**EXERCISE DETAILS:** From the listing below, pull out the lines that hold "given".

**RECORDED INFORMATION:**
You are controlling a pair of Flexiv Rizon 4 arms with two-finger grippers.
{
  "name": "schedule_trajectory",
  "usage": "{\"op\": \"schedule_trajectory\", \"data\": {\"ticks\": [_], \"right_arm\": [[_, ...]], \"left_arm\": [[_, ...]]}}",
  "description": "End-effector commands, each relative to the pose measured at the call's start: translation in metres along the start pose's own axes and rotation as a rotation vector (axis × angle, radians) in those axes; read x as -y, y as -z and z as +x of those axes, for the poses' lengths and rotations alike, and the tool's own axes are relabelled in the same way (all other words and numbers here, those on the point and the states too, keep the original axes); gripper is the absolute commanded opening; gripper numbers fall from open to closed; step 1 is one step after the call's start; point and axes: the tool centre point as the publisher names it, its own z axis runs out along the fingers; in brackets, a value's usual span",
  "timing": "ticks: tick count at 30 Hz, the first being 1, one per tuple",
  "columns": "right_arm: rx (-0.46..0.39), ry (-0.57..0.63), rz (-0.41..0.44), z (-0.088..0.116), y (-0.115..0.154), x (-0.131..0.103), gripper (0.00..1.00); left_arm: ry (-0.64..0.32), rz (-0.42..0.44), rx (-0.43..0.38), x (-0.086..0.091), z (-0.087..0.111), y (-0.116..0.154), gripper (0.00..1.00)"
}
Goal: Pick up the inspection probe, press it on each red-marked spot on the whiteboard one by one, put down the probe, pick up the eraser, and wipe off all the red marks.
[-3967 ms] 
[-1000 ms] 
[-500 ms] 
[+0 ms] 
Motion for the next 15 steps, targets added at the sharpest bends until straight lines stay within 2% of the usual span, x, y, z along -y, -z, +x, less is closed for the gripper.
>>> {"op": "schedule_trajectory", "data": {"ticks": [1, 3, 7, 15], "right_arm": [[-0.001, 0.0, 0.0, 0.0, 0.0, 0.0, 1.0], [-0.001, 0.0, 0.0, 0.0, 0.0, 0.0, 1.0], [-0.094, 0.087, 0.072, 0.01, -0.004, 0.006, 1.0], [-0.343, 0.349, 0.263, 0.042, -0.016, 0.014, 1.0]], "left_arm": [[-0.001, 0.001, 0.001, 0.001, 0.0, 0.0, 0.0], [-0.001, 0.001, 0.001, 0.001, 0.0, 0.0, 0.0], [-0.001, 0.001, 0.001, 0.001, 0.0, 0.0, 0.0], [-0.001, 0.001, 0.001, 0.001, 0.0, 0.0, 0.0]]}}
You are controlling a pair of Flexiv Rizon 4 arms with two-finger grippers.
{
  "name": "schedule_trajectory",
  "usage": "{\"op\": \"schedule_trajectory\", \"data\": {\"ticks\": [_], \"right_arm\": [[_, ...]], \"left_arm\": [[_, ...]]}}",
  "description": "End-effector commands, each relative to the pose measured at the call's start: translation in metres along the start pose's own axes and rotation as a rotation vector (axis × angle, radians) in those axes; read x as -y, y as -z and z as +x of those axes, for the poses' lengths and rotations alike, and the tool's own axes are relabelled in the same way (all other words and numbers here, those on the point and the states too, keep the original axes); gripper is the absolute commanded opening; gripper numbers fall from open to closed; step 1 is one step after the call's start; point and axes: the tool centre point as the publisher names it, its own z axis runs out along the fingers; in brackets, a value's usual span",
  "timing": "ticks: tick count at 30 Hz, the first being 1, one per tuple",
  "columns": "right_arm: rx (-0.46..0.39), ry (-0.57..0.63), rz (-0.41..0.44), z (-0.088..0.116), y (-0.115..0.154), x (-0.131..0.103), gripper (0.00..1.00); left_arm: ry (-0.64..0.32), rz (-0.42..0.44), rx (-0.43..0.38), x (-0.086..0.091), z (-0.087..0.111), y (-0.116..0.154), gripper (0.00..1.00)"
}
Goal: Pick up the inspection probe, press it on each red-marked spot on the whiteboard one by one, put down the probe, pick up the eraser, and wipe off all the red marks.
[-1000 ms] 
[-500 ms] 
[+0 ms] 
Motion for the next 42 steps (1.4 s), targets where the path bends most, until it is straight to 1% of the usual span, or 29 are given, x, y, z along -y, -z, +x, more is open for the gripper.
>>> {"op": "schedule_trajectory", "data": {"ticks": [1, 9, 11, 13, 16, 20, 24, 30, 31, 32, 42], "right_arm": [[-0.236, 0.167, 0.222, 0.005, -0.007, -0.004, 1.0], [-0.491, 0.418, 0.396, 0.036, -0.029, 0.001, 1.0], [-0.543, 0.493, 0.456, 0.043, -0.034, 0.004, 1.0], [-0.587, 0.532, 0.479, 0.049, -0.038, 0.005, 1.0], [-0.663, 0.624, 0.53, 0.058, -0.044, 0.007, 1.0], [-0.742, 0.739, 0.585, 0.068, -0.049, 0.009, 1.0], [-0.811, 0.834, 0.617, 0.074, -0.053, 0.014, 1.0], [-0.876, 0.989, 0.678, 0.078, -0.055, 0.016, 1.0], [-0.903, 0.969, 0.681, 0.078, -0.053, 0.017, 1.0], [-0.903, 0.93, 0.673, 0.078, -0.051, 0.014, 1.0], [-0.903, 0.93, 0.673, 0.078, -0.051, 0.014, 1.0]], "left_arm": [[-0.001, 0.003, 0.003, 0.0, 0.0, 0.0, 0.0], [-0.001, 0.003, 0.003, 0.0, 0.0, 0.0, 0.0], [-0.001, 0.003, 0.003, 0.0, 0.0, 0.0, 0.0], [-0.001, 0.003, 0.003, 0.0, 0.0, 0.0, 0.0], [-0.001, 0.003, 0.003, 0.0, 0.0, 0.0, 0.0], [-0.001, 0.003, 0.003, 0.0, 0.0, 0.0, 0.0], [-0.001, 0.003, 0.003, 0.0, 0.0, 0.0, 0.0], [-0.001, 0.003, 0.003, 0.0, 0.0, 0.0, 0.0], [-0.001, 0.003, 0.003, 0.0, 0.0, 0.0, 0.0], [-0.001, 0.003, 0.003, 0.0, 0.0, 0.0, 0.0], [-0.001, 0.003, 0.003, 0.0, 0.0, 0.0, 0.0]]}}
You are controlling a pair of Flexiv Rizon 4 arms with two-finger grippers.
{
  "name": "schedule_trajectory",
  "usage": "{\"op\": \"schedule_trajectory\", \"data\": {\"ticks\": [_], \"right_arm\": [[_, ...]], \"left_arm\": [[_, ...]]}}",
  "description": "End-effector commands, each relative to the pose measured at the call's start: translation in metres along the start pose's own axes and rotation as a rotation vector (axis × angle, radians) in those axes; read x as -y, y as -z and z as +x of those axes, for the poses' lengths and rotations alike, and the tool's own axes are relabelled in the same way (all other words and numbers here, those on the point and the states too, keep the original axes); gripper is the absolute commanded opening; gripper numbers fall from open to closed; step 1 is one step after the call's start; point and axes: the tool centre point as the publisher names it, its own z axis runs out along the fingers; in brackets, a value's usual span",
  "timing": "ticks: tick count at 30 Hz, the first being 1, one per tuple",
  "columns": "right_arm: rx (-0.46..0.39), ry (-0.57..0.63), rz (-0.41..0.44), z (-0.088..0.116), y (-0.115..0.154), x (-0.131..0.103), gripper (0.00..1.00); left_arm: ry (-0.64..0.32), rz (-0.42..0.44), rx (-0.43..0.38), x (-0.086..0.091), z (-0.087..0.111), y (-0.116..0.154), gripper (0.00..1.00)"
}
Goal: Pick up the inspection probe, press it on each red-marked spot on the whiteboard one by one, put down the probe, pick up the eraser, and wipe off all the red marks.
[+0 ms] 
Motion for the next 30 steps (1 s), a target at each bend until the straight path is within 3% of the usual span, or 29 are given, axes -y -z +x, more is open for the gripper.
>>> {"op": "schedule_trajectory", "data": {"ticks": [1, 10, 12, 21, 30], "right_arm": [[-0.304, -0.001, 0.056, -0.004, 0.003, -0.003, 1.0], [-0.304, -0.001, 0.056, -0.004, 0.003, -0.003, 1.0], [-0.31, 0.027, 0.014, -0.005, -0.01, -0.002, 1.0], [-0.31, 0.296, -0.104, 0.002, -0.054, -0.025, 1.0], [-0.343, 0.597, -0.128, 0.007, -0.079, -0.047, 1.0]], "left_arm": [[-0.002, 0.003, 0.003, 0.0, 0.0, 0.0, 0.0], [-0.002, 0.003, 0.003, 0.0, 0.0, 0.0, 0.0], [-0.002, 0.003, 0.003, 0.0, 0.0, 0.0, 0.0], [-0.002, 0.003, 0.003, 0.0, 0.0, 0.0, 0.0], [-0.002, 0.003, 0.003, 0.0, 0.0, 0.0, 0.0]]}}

**OUTPUT FOR THIS TASK:**
Motion for the next 42 steps (1.4 s), targets where the path bends most, until it is straight to 1% of the usual span, or 29 are given, x, y, z along -y, -z, +x, more is open for the gripper.
Motion for the next 30 steps (1 s), a target at each bend until the straight path is within 3% of the usual span, or 29 are given, axes -y -z +x, more is open for the gripper.

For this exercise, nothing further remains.